Conversely, Marcia Pappas, New York State president of the National Organization for Women opined "This was apparently a terroristic version of honor killing, a murder rooted in cultural notions about women's subordination to men." Pappas' superior, Kim Gandy, president of the National Organization of Women, stated:

Although the crime was quickly decried by Muslim groups, many talk shows and blogs used the horror of Muzzammil's act to indict an entire community -- in a way that they would never have accused the entire Christian religion because a Methodist man murdered his estranged wife in a horrible way. Three weeks ago, a Chinese graduate student at Virginia Tech cut off a female friend's head with a knife. Not a single news outlet referred to his religion.

On March 5, 2010, Hassan's attorneys announced that Hassan "isn't even a practicing Muslim and that public speculation has been unfair."

According to a former employee, in the past few years Bridges TV transformed itself into more of a cross-cultural network seeking to bridge the gap between all cultures. Most of their employees were not Muslim, the former employee said, and Muzzammil Hassan himself was not devout, neither praying nor fasting. Out of deference to his Jewish friends, Hassan expressed aversion to producing shows about Palestine. Nancy Sanders, the television station's news director for over two years, said "I just do not feel it was an honor killing. I think it was domestic abuse that got out of control."

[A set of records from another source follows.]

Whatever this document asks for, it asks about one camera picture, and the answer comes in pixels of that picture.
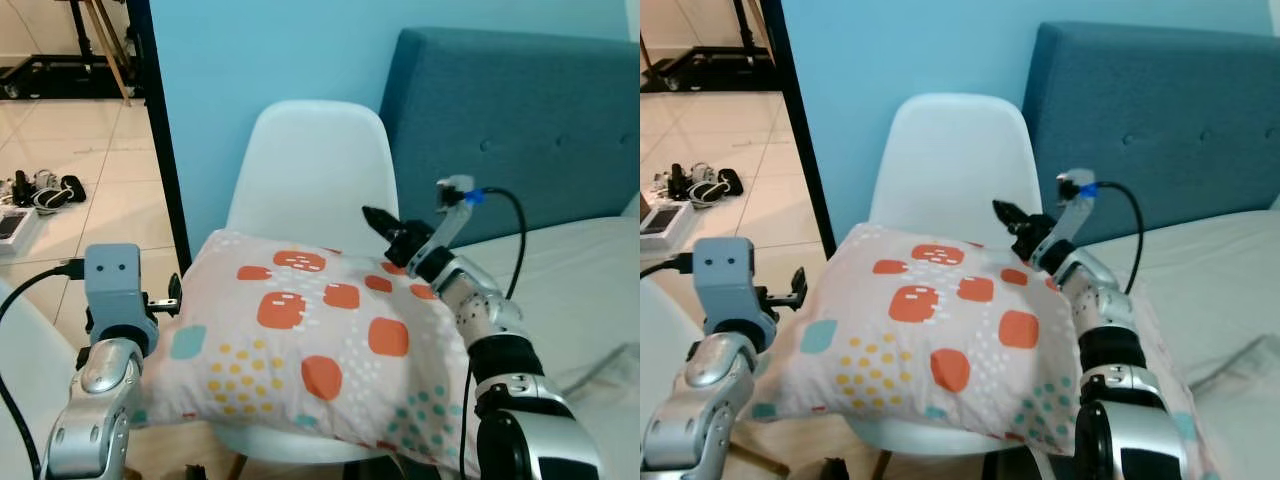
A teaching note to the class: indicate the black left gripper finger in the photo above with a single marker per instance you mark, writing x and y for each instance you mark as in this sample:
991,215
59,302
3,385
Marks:
175,293
799,284

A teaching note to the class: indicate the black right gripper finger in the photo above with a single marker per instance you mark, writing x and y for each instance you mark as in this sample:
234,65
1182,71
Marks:
1009,214
380,221

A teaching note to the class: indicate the white pillow with orange patches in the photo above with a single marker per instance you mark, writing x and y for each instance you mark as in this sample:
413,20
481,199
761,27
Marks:
300,340
930,335

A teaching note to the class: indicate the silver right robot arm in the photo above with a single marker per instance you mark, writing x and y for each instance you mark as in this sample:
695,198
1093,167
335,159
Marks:
500,350
1105,340

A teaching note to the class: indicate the white plastic chair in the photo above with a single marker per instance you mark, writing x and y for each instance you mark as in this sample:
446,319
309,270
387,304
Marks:
310,170
950,160

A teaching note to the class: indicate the flat white box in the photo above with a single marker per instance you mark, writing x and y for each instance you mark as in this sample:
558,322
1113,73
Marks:
662,222
15,228

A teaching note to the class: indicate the pile of black white gear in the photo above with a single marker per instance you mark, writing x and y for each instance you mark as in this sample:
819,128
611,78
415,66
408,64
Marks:
700,183
45,190

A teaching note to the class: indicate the white rounded furniture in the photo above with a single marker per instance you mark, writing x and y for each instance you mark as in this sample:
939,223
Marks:
25,400

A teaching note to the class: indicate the blue upholstered headboard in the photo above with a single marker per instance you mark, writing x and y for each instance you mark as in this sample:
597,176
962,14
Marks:
530,120
1170,120

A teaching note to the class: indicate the white bed mattress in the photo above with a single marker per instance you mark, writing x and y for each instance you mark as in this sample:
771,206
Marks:
1220,290
580,290

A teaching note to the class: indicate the black metal floor stand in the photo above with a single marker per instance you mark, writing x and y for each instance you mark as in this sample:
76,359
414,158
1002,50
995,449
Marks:
60,75
715,65

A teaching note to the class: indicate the wooden stick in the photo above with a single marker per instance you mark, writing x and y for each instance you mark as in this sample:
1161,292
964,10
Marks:
110,50
758,25

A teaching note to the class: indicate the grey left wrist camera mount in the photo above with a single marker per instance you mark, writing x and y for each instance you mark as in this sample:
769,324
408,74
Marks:
725,280
112,280

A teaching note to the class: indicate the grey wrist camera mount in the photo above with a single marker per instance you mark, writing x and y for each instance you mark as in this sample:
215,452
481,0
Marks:
1075,205
112,280
453,205
725,280

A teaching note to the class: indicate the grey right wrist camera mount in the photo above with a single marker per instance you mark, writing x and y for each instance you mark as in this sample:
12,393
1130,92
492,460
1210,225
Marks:
453,205
1075,205

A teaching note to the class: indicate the black door frame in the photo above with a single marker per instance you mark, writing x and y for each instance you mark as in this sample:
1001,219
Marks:
800,120
160,130

The Council on American-Islamic Relations and the Islamic Society of North America responded with an "Open Letter to Muslim Leaders", expressing shock and sadness at the murder, condemning domestic violence, and calling on imams and Muslim leaders to "provide support and help to protect the victims of domestic violence" and "to never second-guess a woman who comes to us indicating that she feels her life to be in danger".

== Previous marriages and children ==

Prior to his marriage to Aasiya Zubair, Hassan was married twice before: first, to a Caucasian American woman, Janice, with whom he had two children, Michael and Sonia; second, for 13 months to a Pakistani-American Muslim woman, Sadia. According to Sadia's cousin, Zerqa Abid, both of his earlier wives filed for divorce on the same grounds of severe domestic violence and abuses.

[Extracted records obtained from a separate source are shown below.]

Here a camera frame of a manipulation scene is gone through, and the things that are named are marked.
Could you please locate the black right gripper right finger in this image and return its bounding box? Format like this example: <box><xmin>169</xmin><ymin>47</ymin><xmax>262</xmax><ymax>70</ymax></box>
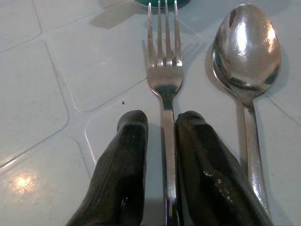
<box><xmin>175</xmin><ymin>111</ymin><xmax>273</xmax><ymax>226</ymax></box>

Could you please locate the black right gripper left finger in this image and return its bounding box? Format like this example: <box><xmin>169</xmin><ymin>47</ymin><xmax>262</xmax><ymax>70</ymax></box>
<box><xmin>65</xmin><ymin>109</ymin><xmax>149</xmax><ymax>226</ymax></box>

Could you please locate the silver metal fork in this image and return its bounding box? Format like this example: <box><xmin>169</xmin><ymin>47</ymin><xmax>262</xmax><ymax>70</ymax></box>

In addition to the two children from his first marriage (ages and ), he has two children (a girl age and a boy age ) from his third marriage (to Aasiya).

== Trial ==

The prosecution accused Hassan of stabbing his wife 40 times and beheading her because she filed for divorce six days before. Hassan's lawyer, Jeremy Schwartz, claims Hassan was beaten by his wife and feared for his life. Hassan initially pleaded not guilty to the charge of second-degree murder. The trial began on Tuesday, January 18, 2011. On Monday, January 24, Hassan gained permission from Judge Thomas Franczyk to represent himself after repeatedly trying to dismiss his own defense attorney, Jeremy Schwartz. Hassan did admit, however, that he had beaten his wife repeatedly between December 2007 and March 2008.

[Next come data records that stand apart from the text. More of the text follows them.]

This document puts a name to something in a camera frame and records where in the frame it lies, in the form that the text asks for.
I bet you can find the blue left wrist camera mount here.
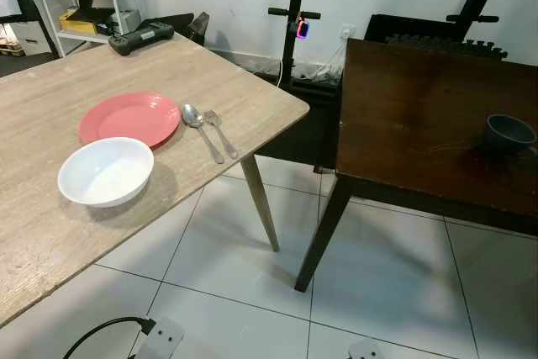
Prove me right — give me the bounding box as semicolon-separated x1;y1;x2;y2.
134;317;186;359

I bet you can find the dark blue-grey cup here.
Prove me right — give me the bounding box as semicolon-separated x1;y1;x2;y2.
483;114;537;156

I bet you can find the dark brown wooden table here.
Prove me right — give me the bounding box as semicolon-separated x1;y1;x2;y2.
294;38;538;293

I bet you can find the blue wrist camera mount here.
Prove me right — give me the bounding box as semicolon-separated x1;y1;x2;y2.
348;338;386;359
134;317;186;359

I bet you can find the silver fork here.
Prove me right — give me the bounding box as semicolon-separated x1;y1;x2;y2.
203;110;240;160

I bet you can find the light wooden table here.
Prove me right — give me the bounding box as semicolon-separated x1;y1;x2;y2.
0;33;310;326

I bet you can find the yellow box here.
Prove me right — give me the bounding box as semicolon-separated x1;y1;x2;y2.
59;8;98;36

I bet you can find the silver spoon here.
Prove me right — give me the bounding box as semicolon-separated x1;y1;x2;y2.
182;103;225;165

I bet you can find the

On January 24, Hassan asked for the case to be dismissed, citing lack of evidence by the prosecution. This request was denied. On the same day, text messages between Hassan and his wife from the date of the murder were released as evidence. In an unusual turn, Hassan asked to represent himself. After first denying him, Erie County Court Judge Thomas Franczyk eventually granted his request. He testified on the 27th and 28 January, with his former defense attorney Jeremy Schwartz acting as his legal adviser.

Hassan is currently incarcerated in Clinton Correctional Facility. His parole hearing date is set for October 2033.